• [PROMPT] The listing below should be printed exactly, every line of it. Skip the pictures.

• [COLLECTED DATA]

BEGIN

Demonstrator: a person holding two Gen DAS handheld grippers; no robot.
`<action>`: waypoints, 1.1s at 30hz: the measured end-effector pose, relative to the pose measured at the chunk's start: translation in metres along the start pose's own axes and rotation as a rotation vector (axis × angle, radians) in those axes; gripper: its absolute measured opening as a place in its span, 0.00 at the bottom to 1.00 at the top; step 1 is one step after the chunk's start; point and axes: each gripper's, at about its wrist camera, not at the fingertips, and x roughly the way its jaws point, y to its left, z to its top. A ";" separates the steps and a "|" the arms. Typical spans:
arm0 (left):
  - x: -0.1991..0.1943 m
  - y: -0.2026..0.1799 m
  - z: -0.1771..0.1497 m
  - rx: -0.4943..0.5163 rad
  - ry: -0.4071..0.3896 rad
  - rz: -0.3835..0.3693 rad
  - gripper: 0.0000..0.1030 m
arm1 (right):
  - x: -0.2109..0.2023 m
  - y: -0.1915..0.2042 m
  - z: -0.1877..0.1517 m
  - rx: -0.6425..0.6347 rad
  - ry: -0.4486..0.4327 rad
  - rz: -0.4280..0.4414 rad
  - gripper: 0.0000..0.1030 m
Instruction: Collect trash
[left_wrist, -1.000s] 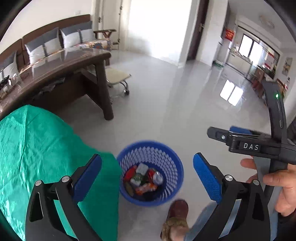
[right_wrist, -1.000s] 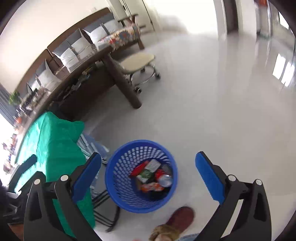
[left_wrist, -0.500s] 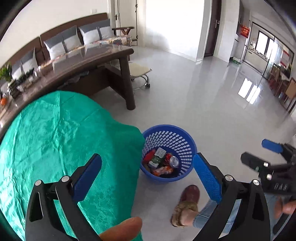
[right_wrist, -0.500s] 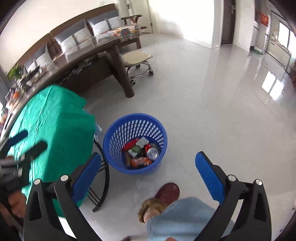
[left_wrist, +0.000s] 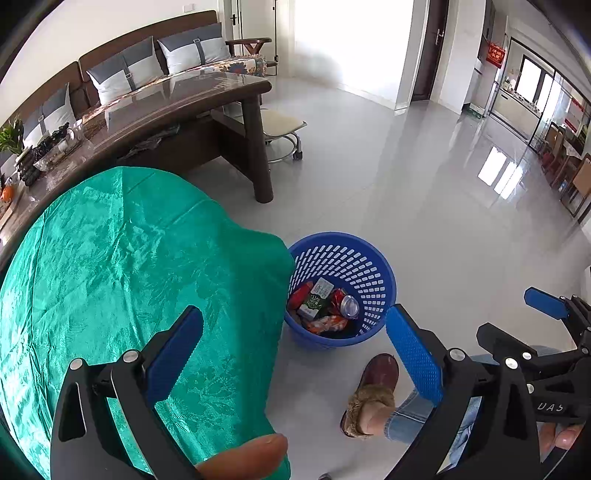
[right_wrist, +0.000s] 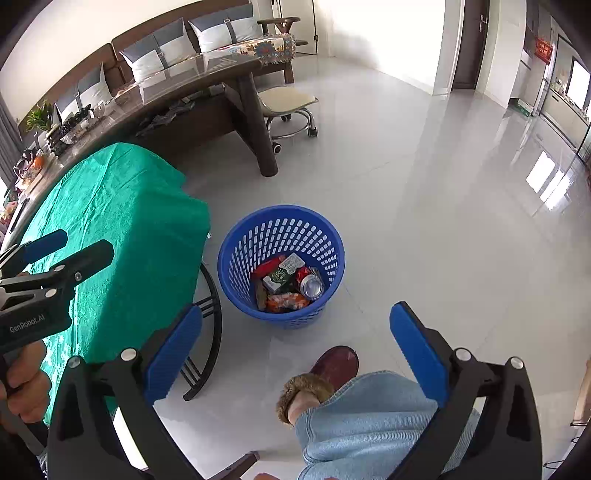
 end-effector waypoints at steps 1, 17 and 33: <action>0.000 0.000 -0.001 0.003 0.002 -0.001 0.95 | -0.001 0.000 -0.001 0.000 0.002 0.003 0.96; -0.001 -0.003 -0.002 0.005 0.019 -0.006 0.95 | -0.003 0.004 -0.008 -0.002 0.013 0.005 0.96; 0.005 0.000 -0.002 0.003 0.037 0.002 0.95 | -0.001 0.007 -0.009 -0.004 0.024 0.017 0.96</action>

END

• [OUTPUT OF THE TASK]
Demonstrator: a person holding two Gen DAS handheld grippers; no robot.
`<action>`: waypoints, 1.1s at 30hz: the measured end-effector pose, relative to the pose measured at the chunk's start: translation in metres along the start pose's own axes and rotation as a rotation vector (axis × angle, radians) in those axes; gripper: its absolute measured opening as a place in its span, 0.00 at the bottom to 1.00 at the top; step 1 is one step after the chunk's start; point and axes: each gripper's, at about its wrist camera, not at the fingertips, and x roughly the way its jaws point, y to its left, z to its top. A ";" separates the steps and a "|" the arms. Typical spans:
arm0 (left):
  - x: -0.1991..0.1943 m
  - y: -0.2026..0.1799 m
  - z: -0.1771..0.1497 m
  - rx: -0.4943..0.5163 rad
  - ry: -0.4071..0.3896 rad
  - rz: -0.3835..0.3693 rad
  - gripper: 0.0000..0.1030 m
arm1 (right):
  - x: -0.2109..0.2023 m
  - y: -0.1915..0.2042 m
  - z: -0.1877..0.1517 m
  - rx: -0.6425..0.6347 rad
  - ry: -0.4486..0.4327 rad
  - rz: -0.4280..0.4414 rad
  - gripper: 0.0000..0.1030 m
Instruction: Collect trash
[left_wrist, -1.000s] 
[right_wrist, -1.000s] 
[left_wrist, -0.500s] 
[right_wrist, -0.500s] 
[left_wrist, +0.000s] 
[right_wrist, +0.000s] 
 end-effector waypoints at steps 1, 17 and 33: <action>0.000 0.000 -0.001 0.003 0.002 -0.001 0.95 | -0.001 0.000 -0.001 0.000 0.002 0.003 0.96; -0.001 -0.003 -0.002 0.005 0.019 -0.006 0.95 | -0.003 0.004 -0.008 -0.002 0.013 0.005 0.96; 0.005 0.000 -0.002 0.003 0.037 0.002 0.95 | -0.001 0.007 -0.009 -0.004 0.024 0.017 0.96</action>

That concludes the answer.